STARBUCKS sparked fresh fury after paying just £4.5million tax last year on £162million profits. Its bill was 2.8 per cent, despite vows to pay more.

Brits were urged to boycott the coffee chain. MP Dame Margaret Hodge said: “People should stop using Starbucks until they pay their fair share.”

Accounts for the year to last October show Starbucks UK paid £4.5m corporation tax on its European profits, which are channelled here — with breaks for share payments and unspecified “expenses”.

Campaigners say the US coffee chain’s complex set-up — which sees it regularly move money internally — makes it easier to reduce its bill.

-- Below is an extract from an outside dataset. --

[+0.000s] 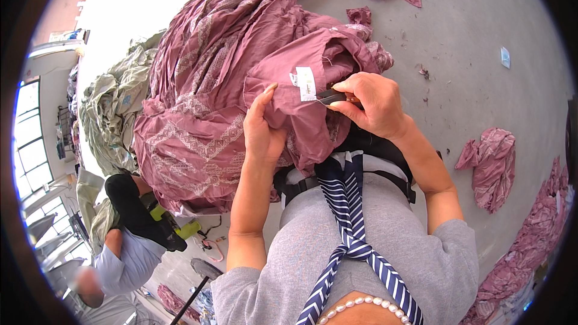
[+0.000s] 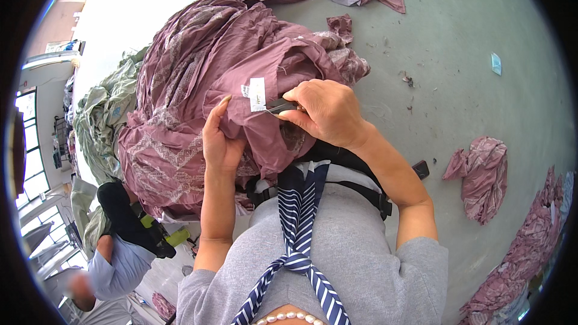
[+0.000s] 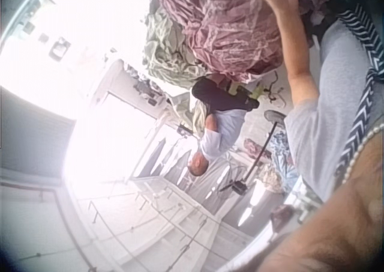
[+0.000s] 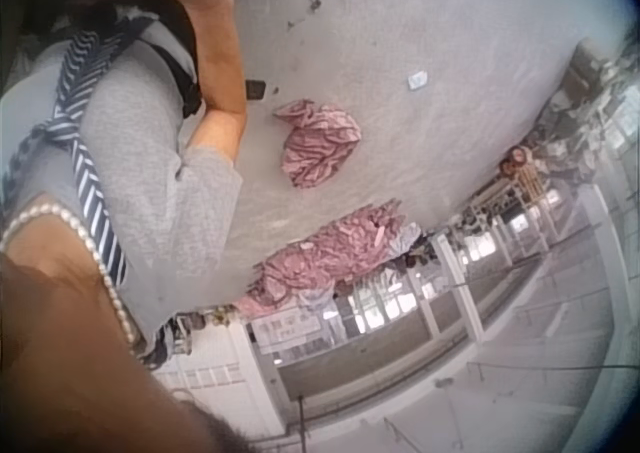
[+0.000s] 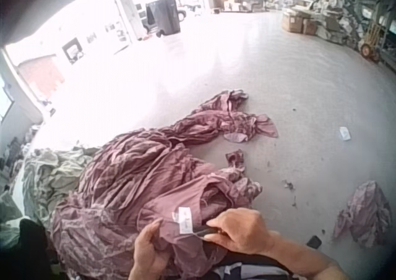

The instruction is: The person removes tags from a pile of pink patterned fabric using a small blade. They repeatedly pick up pieces of fabric, cut the tags, and place the fabric back on the pile.

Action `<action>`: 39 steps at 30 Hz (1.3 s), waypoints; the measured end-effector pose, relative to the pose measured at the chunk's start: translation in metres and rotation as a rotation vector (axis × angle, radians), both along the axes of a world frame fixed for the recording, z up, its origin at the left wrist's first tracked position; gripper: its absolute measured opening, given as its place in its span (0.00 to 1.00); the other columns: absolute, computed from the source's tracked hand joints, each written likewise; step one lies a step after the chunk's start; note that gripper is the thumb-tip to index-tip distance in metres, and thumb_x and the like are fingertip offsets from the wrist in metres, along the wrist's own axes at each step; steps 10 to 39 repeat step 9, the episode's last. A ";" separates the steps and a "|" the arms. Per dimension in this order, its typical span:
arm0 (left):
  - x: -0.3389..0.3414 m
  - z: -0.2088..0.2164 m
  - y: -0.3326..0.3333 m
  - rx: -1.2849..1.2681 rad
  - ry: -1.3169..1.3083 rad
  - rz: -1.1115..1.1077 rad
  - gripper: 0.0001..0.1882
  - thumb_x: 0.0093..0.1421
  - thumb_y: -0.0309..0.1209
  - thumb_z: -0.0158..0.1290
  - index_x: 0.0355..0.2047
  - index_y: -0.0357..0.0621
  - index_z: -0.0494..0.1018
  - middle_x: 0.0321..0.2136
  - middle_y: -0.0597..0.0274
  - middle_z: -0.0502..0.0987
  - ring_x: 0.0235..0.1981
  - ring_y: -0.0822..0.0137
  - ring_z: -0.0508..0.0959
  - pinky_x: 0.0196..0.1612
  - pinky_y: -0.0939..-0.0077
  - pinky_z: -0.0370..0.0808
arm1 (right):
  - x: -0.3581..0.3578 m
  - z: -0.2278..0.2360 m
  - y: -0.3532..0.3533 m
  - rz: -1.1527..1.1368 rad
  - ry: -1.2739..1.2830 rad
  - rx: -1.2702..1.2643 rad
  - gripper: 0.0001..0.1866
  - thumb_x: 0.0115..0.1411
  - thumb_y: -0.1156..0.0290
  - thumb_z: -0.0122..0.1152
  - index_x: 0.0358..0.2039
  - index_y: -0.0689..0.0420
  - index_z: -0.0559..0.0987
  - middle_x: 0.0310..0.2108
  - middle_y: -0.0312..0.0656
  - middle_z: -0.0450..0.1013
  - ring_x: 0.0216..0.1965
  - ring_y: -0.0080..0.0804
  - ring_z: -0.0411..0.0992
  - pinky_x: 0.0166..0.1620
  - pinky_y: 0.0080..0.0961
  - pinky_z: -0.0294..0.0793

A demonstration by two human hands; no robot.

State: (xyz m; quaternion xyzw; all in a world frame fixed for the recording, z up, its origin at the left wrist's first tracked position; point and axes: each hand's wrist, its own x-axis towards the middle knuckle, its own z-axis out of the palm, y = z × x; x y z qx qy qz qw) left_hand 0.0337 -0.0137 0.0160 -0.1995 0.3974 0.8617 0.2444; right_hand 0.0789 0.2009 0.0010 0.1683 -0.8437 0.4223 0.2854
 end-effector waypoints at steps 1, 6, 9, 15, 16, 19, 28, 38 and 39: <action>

Robert Palmer, of Tax Justice Network, said: “What we need to do is fix the system that allows these companies to slash tax bills.

"This is happening while hard-working people are expected to pay theirs.”

It emerged in 2012 that Starbucks paid £8.6million of UK corporation tax in 14 years. It later moved its Euro HQ from Amsterdam to London, boasting it would then pay more.

But Tory MP Simon Clarke said the latest row will lead to many questioning the current tax system, adding: “The rest of us would be delighted to pay three per cent.”

Starbucks said it “pays all its taxes and meets all international tax standards and regulations”.

It added that it was “paying more tax to the UK Exchequer than under our previous structure”.